=== SOURCE DATA ===
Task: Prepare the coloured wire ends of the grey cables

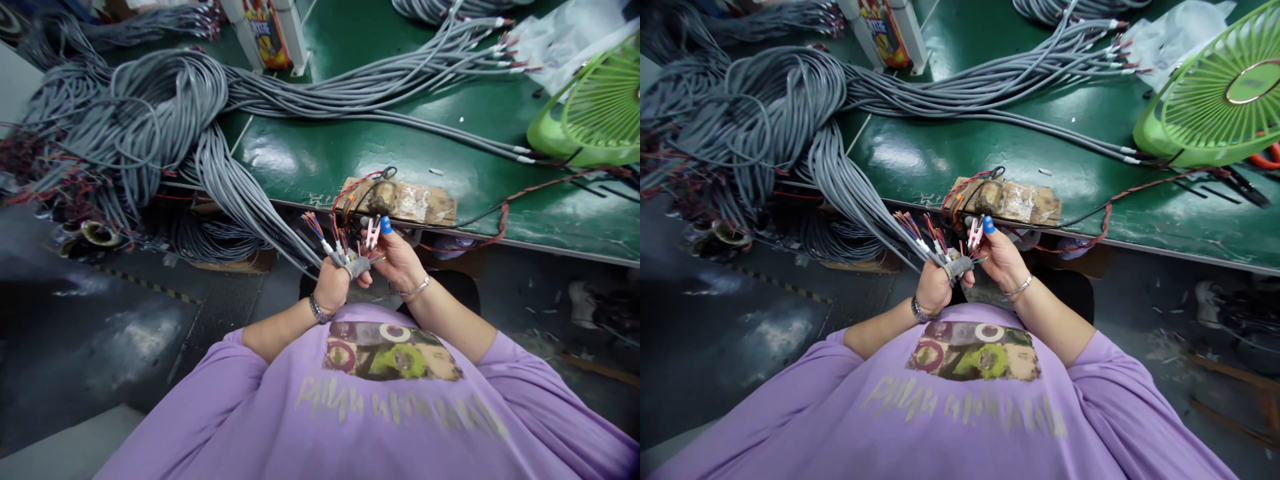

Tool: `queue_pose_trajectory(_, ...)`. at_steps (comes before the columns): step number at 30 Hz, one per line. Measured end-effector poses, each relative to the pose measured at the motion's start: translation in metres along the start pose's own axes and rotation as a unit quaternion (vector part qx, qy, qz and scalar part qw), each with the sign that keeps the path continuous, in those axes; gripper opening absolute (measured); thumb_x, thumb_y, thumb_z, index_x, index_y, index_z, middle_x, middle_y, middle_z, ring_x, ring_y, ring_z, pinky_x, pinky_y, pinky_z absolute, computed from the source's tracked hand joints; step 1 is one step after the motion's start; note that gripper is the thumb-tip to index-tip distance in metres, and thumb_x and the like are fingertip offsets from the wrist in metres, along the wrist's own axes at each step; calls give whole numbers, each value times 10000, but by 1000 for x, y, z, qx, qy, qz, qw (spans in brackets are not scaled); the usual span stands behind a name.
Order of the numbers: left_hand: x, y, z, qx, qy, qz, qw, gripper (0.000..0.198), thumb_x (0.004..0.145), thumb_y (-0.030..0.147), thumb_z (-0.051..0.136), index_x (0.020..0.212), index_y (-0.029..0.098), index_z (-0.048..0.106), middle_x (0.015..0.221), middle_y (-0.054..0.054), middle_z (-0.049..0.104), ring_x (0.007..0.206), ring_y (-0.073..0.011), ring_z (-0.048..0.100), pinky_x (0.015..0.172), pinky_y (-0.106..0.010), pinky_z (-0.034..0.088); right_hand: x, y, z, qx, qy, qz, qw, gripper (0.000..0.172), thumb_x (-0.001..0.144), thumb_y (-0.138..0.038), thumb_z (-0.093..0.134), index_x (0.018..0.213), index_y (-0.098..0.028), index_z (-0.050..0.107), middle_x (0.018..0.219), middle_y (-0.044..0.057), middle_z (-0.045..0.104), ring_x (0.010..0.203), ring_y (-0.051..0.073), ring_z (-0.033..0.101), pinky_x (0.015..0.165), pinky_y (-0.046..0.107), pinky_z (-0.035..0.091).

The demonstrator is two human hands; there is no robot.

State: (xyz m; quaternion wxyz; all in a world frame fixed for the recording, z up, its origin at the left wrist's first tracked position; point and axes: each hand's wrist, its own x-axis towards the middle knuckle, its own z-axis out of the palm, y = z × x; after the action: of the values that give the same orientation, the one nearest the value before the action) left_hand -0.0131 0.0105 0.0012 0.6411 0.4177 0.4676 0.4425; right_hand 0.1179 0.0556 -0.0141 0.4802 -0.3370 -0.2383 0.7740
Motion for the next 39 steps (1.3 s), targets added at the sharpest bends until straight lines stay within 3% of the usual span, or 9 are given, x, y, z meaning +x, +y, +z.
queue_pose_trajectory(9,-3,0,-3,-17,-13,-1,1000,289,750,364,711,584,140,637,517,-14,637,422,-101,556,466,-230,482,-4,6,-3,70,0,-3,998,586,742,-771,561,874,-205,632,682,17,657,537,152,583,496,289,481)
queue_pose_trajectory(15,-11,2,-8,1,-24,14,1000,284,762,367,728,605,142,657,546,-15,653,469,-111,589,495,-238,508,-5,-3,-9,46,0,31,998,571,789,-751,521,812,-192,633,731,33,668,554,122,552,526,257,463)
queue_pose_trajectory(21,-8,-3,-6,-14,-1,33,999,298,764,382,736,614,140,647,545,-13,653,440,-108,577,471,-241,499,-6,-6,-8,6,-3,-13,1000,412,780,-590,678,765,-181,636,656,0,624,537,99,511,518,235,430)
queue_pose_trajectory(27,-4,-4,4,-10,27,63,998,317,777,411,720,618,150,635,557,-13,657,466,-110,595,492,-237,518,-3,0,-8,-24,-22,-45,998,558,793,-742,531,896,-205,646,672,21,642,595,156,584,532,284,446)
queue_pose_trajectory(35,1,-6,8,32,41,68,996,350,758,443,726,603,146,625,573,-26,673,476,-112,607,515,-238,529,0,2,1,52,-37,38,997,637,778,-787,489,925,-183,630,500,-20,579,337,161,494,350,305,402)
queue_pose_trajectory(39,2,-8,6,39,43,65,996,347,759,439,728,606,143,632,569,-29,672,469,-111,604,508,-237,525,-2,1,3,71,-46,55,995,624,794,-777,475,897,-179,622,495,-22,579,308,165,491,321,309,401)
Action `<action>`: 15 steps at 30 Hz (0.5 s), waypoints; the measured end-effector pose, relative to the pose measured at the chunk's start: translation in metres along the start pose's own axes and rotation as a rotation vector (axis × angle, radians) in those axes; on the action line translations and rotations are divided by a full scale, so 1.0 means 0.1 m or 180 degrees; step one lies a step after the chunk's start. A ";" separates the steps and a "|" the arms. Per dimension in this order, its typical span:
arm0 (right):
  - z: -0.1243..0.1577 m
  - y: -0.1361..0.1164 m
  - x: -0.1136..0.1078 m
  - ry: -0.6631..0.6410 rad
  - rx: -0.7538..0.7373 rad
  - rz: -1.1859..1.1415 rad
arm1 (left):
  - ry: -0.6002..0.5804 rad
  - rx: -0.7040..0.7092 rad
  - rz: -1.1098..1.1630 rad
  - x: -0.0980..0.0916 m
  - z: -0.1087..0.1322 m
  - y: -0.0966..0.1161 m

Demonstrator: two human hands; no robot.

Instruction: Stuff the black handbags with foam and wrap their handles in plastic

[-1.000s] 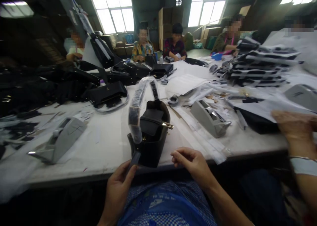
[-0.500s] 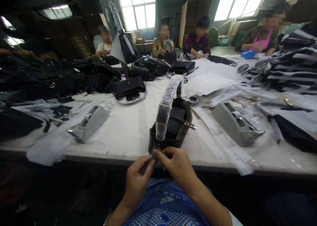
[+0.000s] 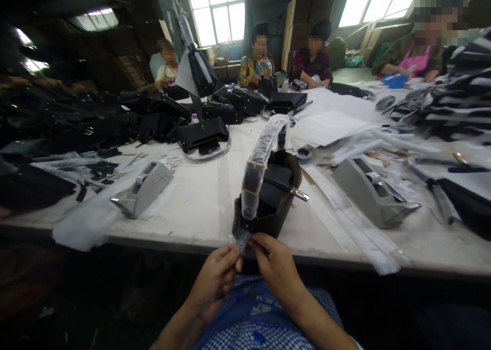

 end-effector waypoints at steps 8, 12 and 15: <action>0.03 0.02 0.12 0.0168 0.0216 -0.0494 | -0.0302 -0.0290 0.0334 0.04 -0.03 -0.07; -0.03 0.02 0.16 0.0061 0.0529 -0.0928 | -0.0365 -0.0371 0.0396 0.04 -0.02 -0.06; -0.10 0.01 0.18 -0.0029 0.0757 -0.1037 | -0.0428 -0.0506 0.0479 0.03 -0.01 -0.05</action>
Point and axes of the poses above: each hand's wrist, its own z-axis away from the middle knuckle, its own x-axis out of the palm, y = z × x, the point moved 1 cm from there along -z, towards the middle knuckle, and after that the axes turned 15 degrees about -z, right-handed, at the moved point
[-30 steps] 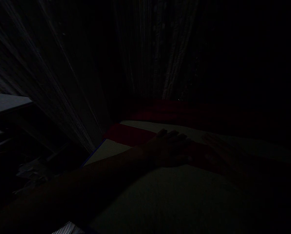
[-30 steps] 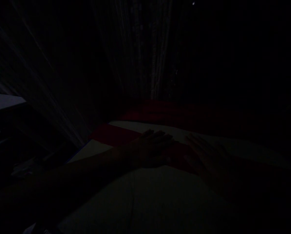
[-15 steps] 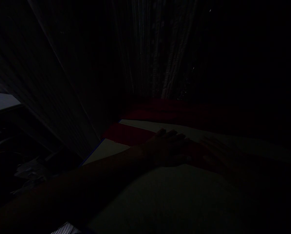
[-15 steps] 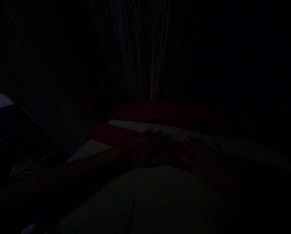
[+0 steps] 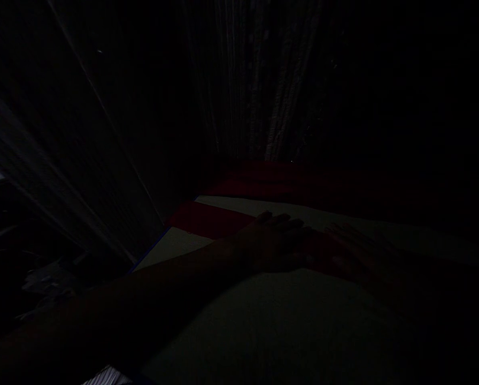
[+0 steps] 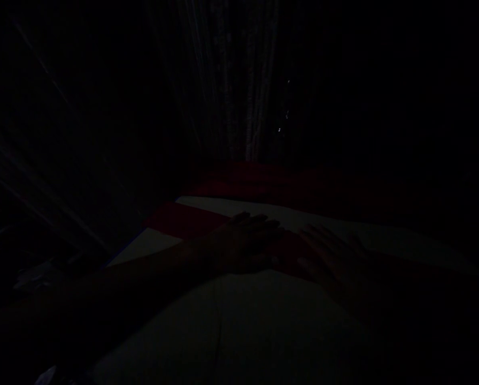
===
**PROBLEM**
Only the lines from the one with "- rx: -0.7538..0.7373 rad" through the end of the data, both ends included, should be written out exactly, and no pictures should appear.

**RESULT FOR THIS EXERCISE**
  - rx: -0.7538..0.7373 rad
  - rz: -1.1859..1.1415 rad
arm1 (left):
  - ry: -0.6002..0.5804 rad
  - rx: -0.7040..0.7092 rad
  - rz: -1.1098..1.1630 rad
  - x: -0.0980..0.0916 m
  - z: -0.1087..0.1322 m
  - y: -0.0966..0.1161 m

Demonstrator: two human hands; no robot.

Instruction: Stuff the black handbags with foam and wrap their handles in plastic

[-1.000s] 
[-0.500s] 
[+0.000s] 

 end-effector waypoints at steps 8, 12 and 15: <action>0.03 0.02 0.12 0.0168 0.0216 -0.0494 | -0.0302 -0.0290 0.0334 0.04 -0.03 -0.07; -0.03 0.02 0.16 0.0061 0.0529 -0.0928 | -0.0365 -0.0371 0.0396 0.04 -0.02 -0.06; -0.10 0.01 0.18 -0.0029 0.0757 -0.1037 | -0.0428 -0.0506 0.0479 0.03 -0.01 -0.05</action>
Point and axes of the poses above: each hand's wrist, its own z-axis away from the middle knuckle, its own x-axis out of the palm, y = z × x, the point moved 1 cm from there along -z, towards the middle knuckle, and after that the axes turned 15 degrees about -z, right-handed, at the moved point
[-30 steps] 
[-30 steps] 
[-15 steps] 
[-15 steps] 
[+0 steps] 
[+0 steps] 

The answer requires no further additions.